YOUR ASSIGNMENT: The entries are to be output in full, word for word.

━━ RAW DATA ━━

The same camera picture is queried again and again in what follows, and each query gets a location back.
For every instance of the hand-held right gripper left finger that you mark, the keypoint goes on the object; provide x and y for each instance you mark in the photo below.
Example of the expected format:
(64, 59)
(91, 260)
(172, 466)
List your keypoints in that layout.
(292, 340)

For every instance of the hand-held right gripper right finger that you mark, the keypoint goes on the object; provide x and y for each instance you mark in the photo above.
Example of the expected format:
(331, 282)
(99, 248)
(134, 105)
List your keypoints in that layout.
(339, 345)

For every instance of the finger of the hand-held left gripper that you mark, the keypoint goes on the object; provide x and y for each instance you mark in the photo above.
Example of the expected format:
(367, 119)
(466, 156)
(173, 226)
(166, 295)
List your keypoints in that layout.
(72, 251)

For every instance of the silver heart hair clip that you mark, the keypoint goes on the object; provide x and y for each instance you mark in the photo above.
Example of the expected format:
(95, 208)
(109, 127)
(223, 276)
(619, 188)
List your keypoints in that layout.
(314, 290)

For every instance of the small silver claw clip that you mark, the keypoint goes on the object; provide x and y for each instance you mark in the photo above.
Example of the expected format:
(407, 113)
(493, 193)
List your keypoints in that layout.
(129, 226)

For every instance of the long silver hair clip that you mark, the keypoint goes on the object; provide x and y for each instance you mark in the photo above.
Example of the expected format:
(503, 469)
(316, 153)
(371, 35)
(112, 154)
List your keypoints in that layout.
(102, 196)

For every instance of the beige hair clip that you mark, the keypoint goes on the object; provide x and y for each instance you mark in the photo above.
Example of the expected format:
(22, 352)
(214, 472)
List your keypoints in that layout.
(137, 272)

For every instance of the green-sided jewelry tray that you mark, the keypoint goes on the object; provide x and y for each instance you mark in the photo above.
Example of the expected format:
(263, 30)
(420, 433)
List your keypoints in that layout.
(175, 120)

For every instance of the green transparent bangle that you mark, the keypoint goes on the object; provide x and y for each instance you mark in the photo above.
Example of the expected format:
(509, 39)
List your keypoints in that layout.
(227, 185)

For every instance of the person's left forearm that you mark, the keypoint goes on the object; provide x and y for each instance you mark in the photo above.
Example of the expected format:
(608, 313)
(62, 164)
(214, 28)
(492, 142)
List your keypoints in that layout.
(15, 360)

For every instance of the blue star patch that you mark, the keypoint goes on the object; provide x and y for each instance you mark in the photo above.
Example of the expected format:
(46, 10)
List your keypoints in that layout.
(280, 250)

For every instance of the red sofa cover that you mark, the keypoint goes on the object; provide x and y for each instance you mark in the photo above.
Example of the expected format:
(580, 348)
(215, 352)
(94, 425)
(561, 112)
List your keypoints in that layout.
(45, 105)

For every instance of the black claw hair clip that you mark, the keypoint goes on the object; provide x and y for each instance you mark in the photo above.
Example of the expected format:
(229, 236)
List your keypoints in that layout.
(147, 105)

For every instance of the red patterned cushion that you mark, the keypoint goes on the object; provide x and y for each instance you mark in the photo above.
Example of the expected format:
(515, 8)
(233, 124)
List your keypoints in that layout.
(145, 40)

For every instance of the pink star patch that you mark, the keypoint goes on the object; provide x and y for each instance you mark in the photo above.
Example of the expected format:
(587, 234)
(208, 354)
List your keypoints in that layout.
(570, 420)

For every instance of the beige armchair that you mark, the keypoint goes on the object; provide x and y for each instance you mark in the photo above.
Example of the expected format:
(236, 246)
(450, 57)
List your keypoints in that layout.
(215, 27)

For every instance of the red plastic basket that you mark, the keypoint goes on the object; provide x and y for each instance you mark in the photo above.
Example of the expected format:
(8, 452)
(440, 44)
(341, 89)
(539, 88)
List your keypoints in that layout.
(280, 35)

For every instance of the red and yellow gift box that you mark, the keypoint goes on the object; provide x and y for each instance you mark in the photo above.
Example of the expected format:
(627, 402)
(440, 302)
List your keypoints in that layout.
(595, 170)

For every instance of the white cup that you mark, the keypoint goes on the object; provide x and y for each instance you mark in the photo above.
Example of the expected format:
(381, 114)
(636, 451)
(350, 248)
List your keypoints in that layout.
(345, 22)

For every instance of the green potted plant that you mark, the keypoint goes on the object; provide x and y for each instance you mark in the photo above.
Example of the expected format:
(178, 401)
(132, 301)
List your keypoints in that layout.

━━━

SOLUTION TO THE EXERCISE:
The same camera picture is queried again and again in what follows, and each query gets a location back.
For every instance of the hand-held right gripper left finger that you mark, the keypoint goes on the object; provide x and y for each instance you mark in the photo below.
Example of the expected format:
(64, 59)
(91, 260)
(172, 466)
List your keypoints in that layout.
(292, 340)

For every instance of the hand-held right gripper right finger that you mark, the keypoint goes on the object; provide x and y for each instance you mark in the photo above.
Example of the expected format:
(331, 282)
(99, 248)
(134, 105)
List your keypoints in that layout.
(339, 345)

For every instance of the finger of the hand-held left gripper that you mark, the keypoint goes on the object; provide x and y for each instance you mark in the photo above.
Example of the expected format:
(367, 119)
(466, 156)
(173, 226)
(166, 295)
List your keypoints in that layout.
(72, 251)

For every instance of the silver heart hair clip that you mark, the keypoint goes on the object; provide x and y for each instance you mark in the photo above.
Example of the expected format:
(95, 208)
(109, 127)
(223, 276)
(619, 188)
List your keypoints in that layout.
(314, 290)

For every instance of the small silver claw clip that you mark, the keypoint goes on the object; provide x and y for each instance you mark in the photo above.
Example of the expected format:
(407, 113)
(493, 193)
List your keypoints in that layout.
(129, 226)

For every instance of the long silver hair clip that you mark, the keypoint goes on the object; provide x and y for each instance you mark in the photo above.
Example of the expected format:
(503, 469)
(316, 153)
(371, 35)
(112, 154)
List your keypoints in that layout.
(102, 196)

For every instance of the beige hair clip that you mark, the keypoint goes on the object; provide x and y for each instance you mark in the photo above.
Example of the expected format:
(22, 352)
(214, 472)
List your keypoints in that layout.
(137, 272)

For every instance of the green-sided jewelry tray that you mark, the keypoint goes on the object; provide x and y for each instance you mark in the photo above.
Example of the expected format:
(263, 30)
(420, 433)
List your keypoints in that layout.
(175, 120)

For every instance of the green transparent bangle that you mark, the keypoint goes on the object; provide x and y for each instance you mark in the photo above.
Example of the expected format:
(509, 39)
List your keypoints in that layout.
(227, 185)

For every instance of the person's left forearm that you mark, the keypoint goes on the object; provide x and y for each instance you mark in the photo above.
Example of the expected format:
(608, 313)
(62, 164)
(214, 28)
(492, 142)
List your keypoints in that layout.
(15, 360)

For every instance of the blue star patch that you mark, the keypoint goes on the object; provide x and y for each instance you mark in the photo above.
Example of the expected format:
(46, 10)
List your keypoints in that layout.
(280, 250)

For every instance of the red sofa cover that you mark, the keypoint goes on the object; provide x and y for each instance you mark in the photo above.
Example of the expected format:
(580, 348)
(215, 352)
(94, 425)
(561, 112)
List your keypoints in that layout.
(45, 105)

For every instance of the black claw hair clip that you mark, the keypoint goes on the object; provide x and y for each instance you mark in the photo above.
Example of the expected format:
(229, 236)
List your keypoints in that layout.
(147, 105)

For every instance of the red patterned cushion that you mark, the keypoint goes on the object; provide x and y for each instance you mark in the photo above.
Example of the expected format:
(515, 8)
(233, 124)
List your keypoints in that layout.
(145, 40)

For every instance of the pink star patch that you mark, the keypoint goes on the object; provide x and y for each instance you mark in the photo above.
Example of the expected format:
(587, 234)
(208, 354)
List your keypoints in that layout.
(570, 420)

For every instance of the beige armchair that you mark, the keypoint goes on the object; provide x and y for each instance you mark in the photo above.
Example of the expected format:
(236, 246)
(450, 57)
List your keypoints in that layout.
(215, 27)

For every instance of the red plastic basket that you mark, the keypoint goes on the object; provide x and y for each instance you mark in the photo above.
Example of the expected format:
(8, 452)
(440, 44)
(341, 89)
(539, 88)
List your keypoints in that layout.
(280, 35)

For every instance of the red and yellow gift box that you mark, the keypoint goes on the object; provide x and y for each instance you mark in the photo above.
Example of the expected format:
(627, 402)
(440, 302)
List your keypoints in that layout.
(595, 170)

For every instance of the white cup that you mark, the keypoint goes on the object; provide x and y for each instance you mark in the photo above.
Example of the expected format:
(381, 114)
(636, 451)
(350, 248)
List your keypoints in that layout.
(345, 22)

For every instance of the green potted plant that you mark, the keypoint goes on the object; provide x and y for each instance you mark in the photo above.
Example of the expected format:
(178, 401)
(132, 301)
List your keypoints in that layout.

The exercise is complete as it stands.